Webster Street

On my walk today I passed a black wheelie bin with the number 57 painted boldly across it in white—thick strokes, the sort of handwriting that seems to speak in warning: keep off, or else. What else amounts to in older age I am never entirely sure; as a child it usually implied some immediate threat of violence, vague but convincing enough to be obeyed.

But I digress. The number caught me because I was born in a house numbered 57: a small two-up, two-down terrace on Webster Street, a street that no longer exists. We went to watch it being demolished, sometime around 1968. I remember holding my father’s hand while the great iron ball at the end of a crane swung with careless authority, striking the buildings until they opened in heavy blooms of dust. Rooms we had occupied surrendered one by one.
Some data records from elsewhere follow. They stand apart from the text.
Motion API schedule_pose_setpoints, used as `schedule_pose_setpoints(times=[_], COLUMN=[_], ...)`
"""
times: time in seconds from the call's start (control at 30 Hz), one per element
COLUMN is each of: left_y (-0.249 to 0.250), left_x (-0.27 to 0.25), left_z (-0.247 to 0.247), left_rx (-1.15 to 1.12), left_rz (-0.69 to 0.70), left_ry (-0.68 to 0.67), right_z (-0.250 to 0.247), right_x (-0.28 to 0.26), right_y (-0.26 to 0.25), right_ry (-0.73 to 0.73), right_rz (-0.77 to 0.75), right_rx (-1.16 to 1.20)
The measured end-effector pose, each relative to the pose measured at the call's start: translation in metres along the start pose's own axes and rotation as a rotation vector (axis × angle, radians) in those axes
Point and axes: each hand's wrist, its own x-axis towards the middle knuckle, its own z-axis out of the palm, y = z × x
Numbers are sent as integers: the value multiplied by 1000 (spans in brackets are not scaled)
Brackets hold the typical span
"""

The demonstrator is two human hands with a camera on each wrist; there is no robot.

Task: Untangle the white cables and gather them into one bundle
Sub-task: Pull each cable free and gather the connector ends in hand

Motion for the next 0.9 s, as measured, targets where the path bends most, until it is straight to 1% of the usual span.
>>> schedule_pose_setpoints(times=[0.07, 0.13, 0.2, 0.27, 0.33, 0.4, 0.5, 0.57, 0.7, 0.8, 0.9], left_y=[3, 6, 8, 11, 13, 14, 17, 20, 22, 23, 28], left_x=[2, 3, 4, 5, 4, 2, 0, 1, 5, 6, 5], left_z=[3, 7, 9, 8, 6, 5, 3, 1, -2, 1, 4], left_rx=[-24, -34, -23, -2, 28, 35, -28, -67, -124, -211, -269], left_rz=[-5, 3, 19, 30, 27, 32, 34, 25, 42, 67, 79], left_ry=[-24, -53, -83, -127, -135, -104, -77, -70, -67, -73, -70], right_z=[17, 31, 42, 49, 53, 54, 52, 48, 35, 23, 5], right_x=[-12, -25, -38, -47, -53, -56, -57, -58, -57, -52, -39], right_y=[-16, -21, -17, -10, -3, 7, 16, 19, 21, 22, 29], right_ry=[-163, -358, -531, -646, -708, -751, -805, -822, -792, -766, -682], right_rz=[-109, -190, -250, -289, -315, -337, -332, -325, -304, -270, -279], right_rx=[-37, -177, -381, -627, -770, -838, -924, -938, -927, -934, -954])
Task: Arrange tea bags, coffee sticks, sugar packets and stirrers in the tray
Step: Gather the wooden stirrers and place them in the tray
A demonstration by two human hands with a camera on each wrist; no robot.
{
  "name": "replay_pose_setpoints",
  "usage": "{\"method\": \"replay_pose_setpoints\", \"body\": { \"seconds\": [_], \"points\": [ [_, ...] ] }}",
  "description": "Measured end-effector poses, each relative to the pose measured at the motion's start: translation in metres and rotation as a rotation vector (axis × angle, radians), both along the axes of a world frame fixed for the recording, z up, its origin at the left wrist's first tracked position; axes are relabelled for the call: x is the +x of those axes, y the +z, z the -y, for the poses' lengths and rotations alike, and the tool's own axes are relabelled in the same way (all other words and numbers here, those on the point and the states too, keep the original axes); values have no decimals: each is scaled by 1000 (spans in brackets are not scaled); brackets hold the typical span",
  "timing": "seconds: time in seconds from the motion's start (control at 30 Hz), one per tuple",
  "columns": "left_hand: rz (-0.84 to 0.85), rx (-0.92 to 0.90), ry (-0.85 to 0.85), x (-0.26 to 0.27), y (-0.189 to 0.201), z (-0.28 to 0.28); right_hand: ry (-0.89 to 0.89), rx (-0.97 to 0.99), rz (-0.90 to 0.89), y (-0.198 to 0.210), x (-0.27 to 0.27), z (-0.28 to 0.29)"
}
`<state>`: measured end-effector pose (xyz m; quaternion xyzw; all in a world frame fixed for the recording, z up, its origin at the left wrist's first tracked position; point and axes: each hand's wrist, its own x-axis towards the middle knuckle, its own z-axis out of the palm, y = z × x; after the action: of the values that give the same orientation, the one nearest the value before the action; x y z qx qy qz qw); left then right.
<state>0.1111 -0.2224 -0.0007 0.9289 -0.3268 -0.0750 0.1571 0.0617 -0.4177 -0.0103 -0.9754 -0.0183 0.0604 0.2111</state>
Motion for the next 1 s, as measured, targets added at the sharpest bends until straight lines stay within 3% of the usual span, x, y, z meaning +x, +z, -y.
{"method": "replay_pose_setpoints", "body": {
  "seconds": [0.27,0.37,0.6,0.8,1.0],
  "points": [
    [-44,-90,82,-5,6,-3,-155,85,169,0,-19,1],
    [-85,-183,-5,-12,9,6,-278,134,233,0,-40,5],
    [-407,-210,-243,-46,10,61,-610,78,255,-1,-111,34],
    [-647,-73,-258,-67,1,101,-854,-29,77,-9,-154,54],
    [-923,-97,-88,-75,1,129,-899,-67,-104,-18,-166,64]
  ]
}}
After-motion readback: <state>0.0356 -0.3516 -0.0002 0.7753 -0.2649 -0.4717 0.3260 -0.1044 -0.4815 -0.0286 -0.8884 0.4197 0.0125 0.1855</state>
Wallpaper from walls beside which I had played peeled briefly into view before collapsing into heaps of brick and plaster. Men in overalls, boots, hard hats, faces greyed with dirt, gestured upward to the crane driver, directing where the next blow should fall.

Something died for me that day, though I have never fully managed to name it. Even now I struggle to understand the feeling. Perhaps every ending contains a small death and asks for its own measure of grief. Perhaps that is all it was. Or perhaps my mind still arranges these things like an old Rock Hudson film—life once lived in rich colour, but memory projected back in black and white. Certainly, there is no colour in that scene when it returns.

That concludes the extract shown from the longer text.